A un mese dal parto, Marta si guarda allo specchio del bagno — quello con la crepa in basso a destra, che Davide dice sempre di voler cambiare e non cambia mai — e non riconosce il corpo che vede. Il ventre morbido, i seni gonfi e doloranti, gli occhi con due mezzelune scure sotto. Ornella, passando davanti alla porta socchiusa, dice: "Dovresti fare qualche esercizio, prima o poi torni in forma". Marta chiude la porta piano, senza rispondere.

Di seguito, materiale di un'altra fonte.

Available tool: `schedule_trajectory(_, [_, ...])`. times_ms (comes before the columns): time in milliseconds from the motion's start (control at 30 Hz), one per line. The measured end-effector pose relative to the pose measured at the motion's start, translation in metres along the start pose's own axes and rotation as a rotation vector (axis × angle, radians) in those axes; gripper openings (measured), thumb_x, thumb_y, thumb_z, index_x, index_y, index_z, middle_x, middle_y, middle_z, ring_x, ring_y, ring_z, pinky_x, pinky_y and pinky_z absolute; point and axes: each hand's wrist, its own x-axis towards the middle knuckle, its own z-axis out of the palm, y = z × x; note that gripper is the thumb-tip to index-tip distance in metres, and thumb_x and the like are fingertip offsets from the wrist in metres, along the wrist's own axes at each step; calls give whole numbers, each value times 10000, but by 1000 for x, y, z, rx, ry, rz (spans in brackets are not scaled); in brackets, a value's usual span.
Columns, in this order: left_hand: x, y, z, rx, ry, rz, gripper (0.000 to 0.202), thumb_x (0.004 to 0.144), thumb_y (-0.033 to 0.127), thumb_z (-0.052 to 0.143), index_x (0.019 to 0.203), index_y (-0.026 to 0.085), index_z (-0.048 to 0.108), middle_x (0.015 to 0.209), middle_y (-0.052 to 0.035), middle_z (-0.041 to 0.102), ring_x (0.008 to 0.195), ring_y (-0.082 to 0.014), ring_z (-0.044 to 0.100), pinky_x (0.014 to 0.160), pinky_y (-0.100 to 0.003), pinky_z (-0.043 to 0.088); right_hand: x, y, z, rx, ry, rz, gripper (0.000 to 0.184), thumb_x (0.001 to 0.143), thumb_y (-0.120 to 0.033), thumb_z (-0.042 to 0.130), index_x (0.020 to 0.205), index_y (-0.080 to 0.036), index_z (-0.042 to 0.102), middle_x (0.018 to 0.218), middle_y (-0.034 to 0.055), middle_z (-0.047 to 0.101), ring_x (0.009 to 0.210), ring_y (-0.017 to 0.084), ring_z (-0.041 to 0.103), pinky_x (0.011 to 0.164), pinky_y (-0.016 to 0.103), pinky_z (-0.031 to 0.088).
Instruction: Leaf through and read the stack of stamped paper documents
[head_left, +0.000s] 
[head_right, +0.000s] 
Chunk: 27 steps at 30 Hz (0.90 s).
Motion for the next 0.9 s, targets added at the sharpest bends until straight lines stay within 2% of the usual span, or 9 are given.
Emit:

A sei settimane torna dalla ginecologa in un ambulatorio dell'ASST di viale Pinetti, per il controllo post-parto. La dottoressa le chiede come sta, e Marta — per la prima volta da quando è nata Bice — dice la verità a qualcuno che non sia lo specchio: "Sono stanca in un modo che non finisce mai. E ho paura di non essere una buona madre". La dottoressa non minimizza. Le parla di baby blues, di depressione post-partum, le consegna un foglio con il numero del consultorio familiare e le dice una frase che Marta si porta a casa come una medicina: "Il suo corpo ha fatto un lavoro enorme. Non deve tornare a niente. Deve solo andare avanti, a modo suo".

Quella sera Marta lo racconta a Davide, seduti sul divano con Bice che dorme nella fascia portabebè contro il petto di lui. Gli dice che ha bisogno che lui prenda dei turni di notte, almeno due a settimana. Gli dice che ha bisogno che sua madre smetta di commentare il suo corpo e i suoi tempi. Davide la guarda, imbarazzato, e dice che non se n'era reso conto. Marta non urla, non piange nemmeno. Dice solo: "Adesso lo sai".

Passano altre sette settimane. Il cartello sul frigorifero segna "giorno 90" quando Ornella arriva un sabato mattina e trova Davide in cucina, in pigiama, che scalda il biberon mentre Marta dorme fino alle undici per la prima volta da quando è nata la bambina. Ornella resta sulla porta, la borsa della spesa ancora in mano.

"L'ho svegliata io stesso ieri sera alle due, mamma", dice Davide, senza guardarla, gli occhi sul biberon. "E stamattina dorme lei. È così che funziona adesso".

Ornella non risponde subito. Poggia la borsa sul tavolo, si siede, e dopo un lungo minuto dice: "Anch'io avrei voluto qualcuno che mi dicesse questo, quarant'anni fa". Non è una scusa, non proprio. Ma è la prima crepa vera in quel muro di "ai miei tempi".

Quando Marta scende, alle undici e un quarto, con i capelli raccolti male e la maglietta al contrario, trova la suocera che tiene in braccio Bice, cantandole piano una filastrocda in dialetto bergamasco che Marta non ha mai sentito prima. Ornella alza gli occhi e dice solo: "Vai a farti una doccia con calma. Ci pensiamo noi".

Marta non risponde con un discorso, non le serve. Prende dal cassetto dell'ingresso l'agenda con la copertina blu, quella dove segna gli appuntamenti, e scrive a penna, sotto la data di martedì: "10:00 — piscina, corso post-parto per me". Non per rimettersi in forma. Solo per sé, per un'ora, in acqua, senza nessuno che le chieda niente.

Poi va in bagno, chiude la porta con la sicura — cosa che prima non faceva mai, pensando fosse egoista — e resta sotto la doccia dodici minuti, contandoli di nuovo, ma questa volta non per resistere: solo perché le piace sentire il tempo che le appartiene.